• [What the task requires]:
The reply must contain exactly the lines below from the one with "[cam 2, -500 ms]" down to the one with "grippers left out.", both included, and nothing more; please omit the pictures.

··· Input data

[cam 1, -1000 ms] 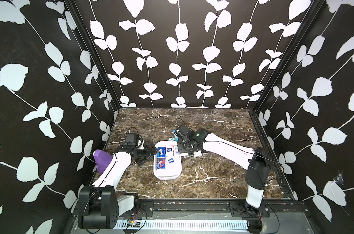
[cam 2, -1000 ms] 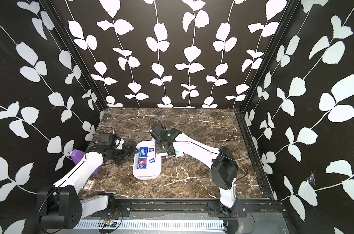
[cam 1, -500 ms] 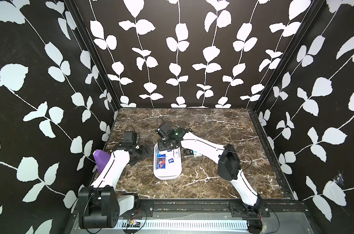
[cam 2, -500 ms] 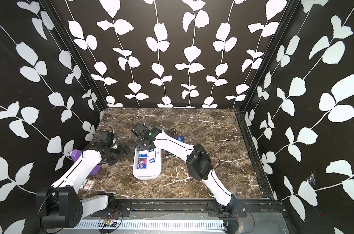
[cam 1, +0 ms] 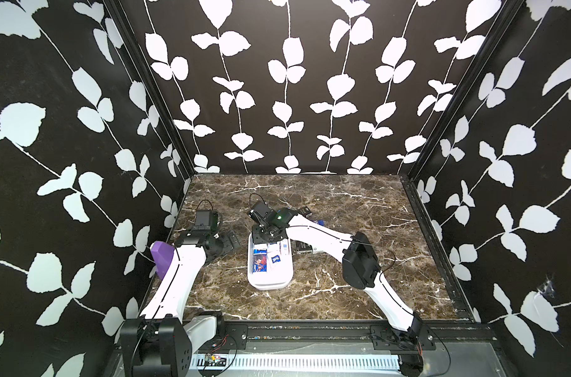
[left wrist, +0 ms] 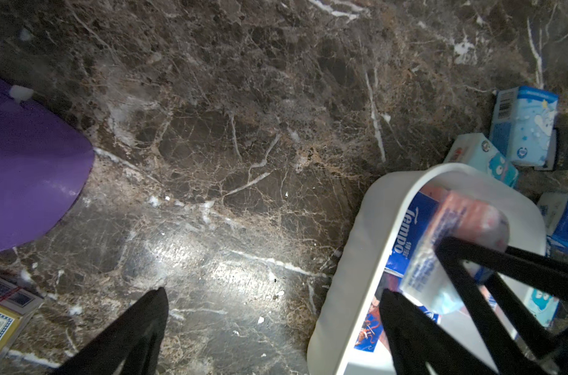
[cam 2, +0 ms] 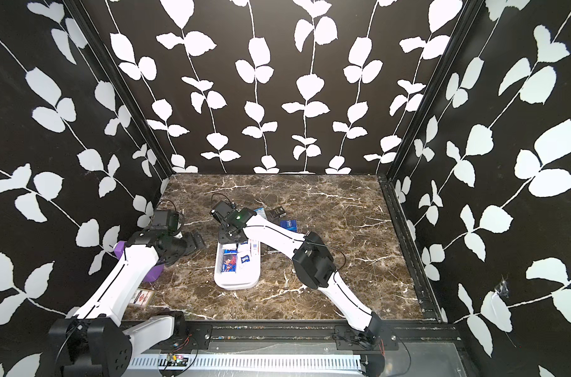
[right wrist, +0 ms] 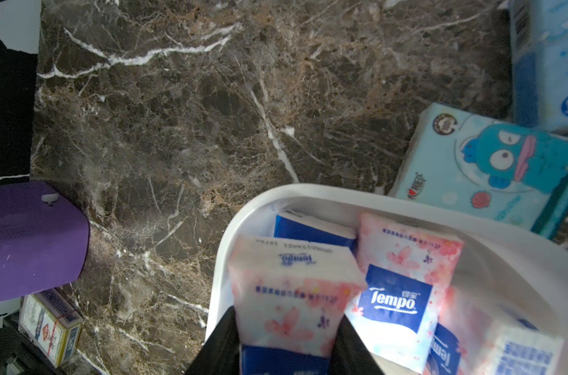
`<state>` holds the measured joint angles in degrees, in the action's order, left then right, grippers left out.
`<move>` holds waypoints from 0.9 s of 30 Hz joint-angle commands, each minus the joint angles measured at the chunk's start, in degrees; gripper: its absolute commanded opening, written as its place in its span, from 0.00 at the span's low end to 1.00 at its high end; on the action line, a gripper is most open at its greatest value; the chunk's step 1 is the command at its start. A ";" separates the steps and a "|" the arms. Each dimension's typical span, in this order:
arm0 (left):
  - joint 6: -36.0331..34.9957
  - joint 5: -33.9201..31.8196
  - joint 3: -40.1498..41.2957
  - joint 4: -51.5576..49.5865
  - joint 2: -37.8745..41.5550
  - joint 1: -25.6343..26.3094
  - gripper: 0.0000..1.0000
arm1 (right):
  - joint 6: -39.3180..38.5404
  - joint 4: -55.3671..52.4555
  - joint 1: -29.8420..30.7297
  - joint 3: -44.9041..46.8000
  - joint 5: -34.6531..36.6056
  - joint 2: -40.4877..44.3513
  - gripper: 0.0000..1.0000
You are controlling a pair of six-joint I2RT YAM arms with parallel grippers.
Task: Put the pocket tissues into the storage box
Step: Place the pocket tissues in the storage box.
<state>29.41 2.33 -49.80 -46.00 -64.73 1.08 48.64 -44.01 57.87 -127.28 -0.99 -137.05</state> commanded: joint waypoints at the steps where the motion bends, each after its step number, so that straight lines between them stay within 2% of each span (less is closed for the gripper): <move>1: -0.78 1.42 -1.16 -0.90 0.95 -0.35 0.99 | 1.62 -0.12 0.14 -2.35 1.06 -1.34 0.44; 9: -1.56 6.98 -0.88 0.41 0.98 -0.29 0.99 | 1.60 1.31 0.14 -2.25 0.47 -0.75 0.55; 16: -2.37 15.93 0.46 3.40 0.56 -0.29 0.99 | 0.03 4.70 -0.83 1.07 0.68 5.80 0.65; 20: -3.01 23.90 1.24 6.08 0.05 -0.36 0.99 | -2.08 5.00 -2.24 6.57 2.17 11.95 0.67; 27: -5.79 31.00 0.87 5.56 -2.13 -0.20 0.99 | -5.53 4.83 -6.10 20.71 3.62 23.37 0.69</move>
<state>26.02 28.18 -49.45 -40.51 -66.26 1.08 45.65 -38.98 53.34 -111.68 0.67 -116.16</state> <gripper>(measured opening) 0.988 0.689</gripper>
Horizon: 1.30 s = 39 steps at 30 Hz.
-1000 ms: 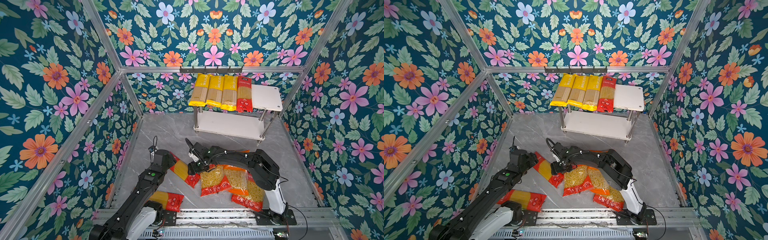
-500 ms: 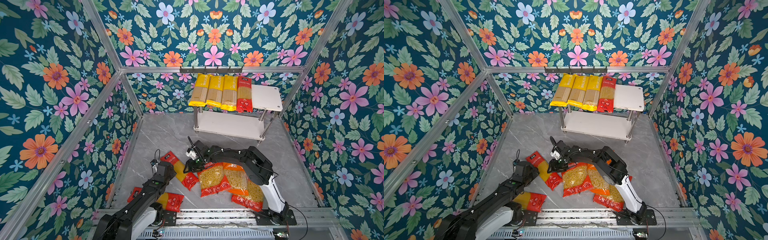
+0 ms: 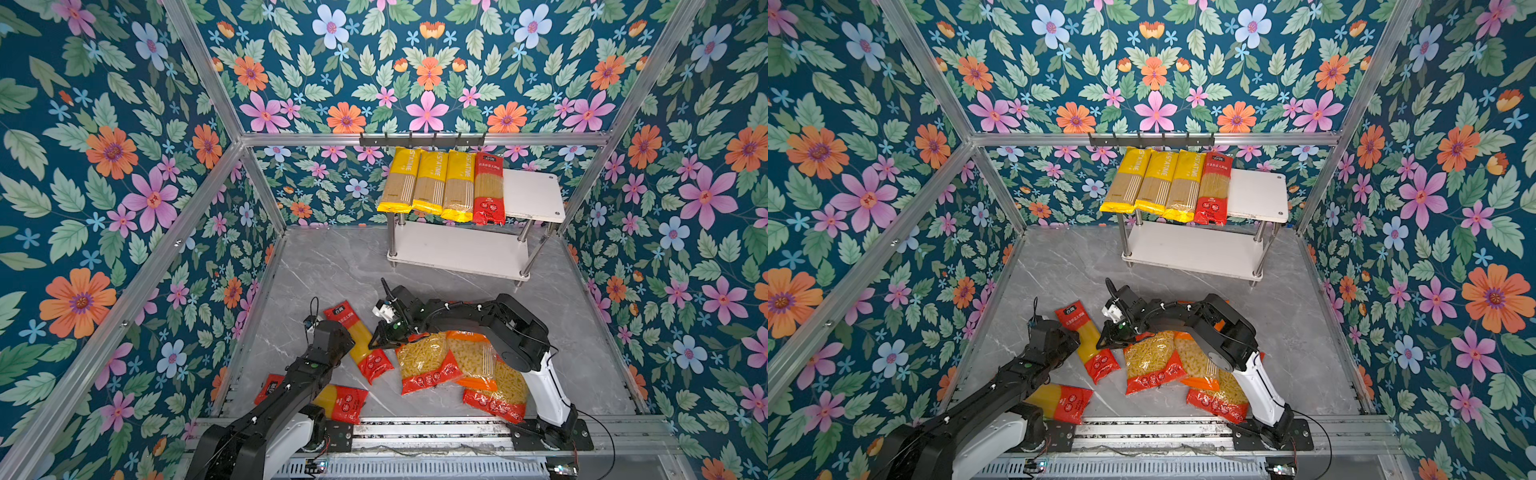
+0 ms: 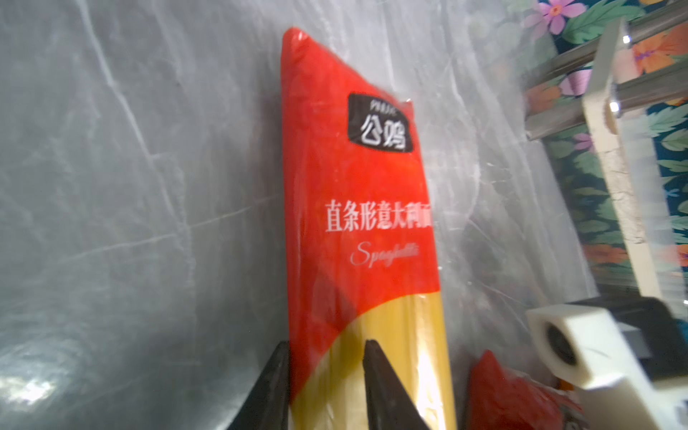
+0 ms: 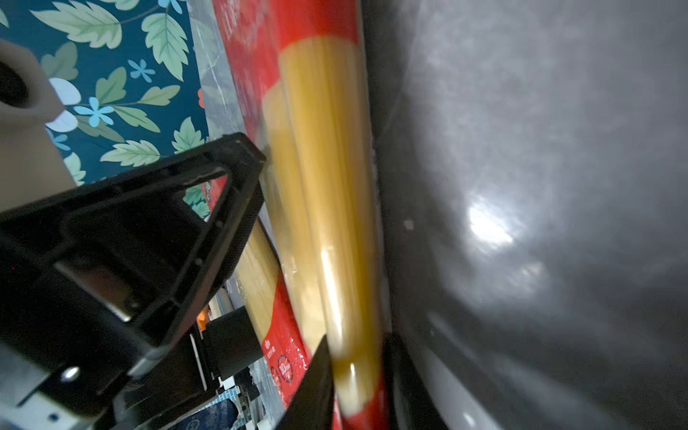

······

• [Response]:
[cam 2, -500 ms] 
[cam 1, +0 ms] 
[left wrist, +0 ms] 
[cam 2, +0 ms] 
[right wrist, +0 ms] 
`<state>` holds the measured joint angles in degrees, in the action's order, left then right, grippers left out.

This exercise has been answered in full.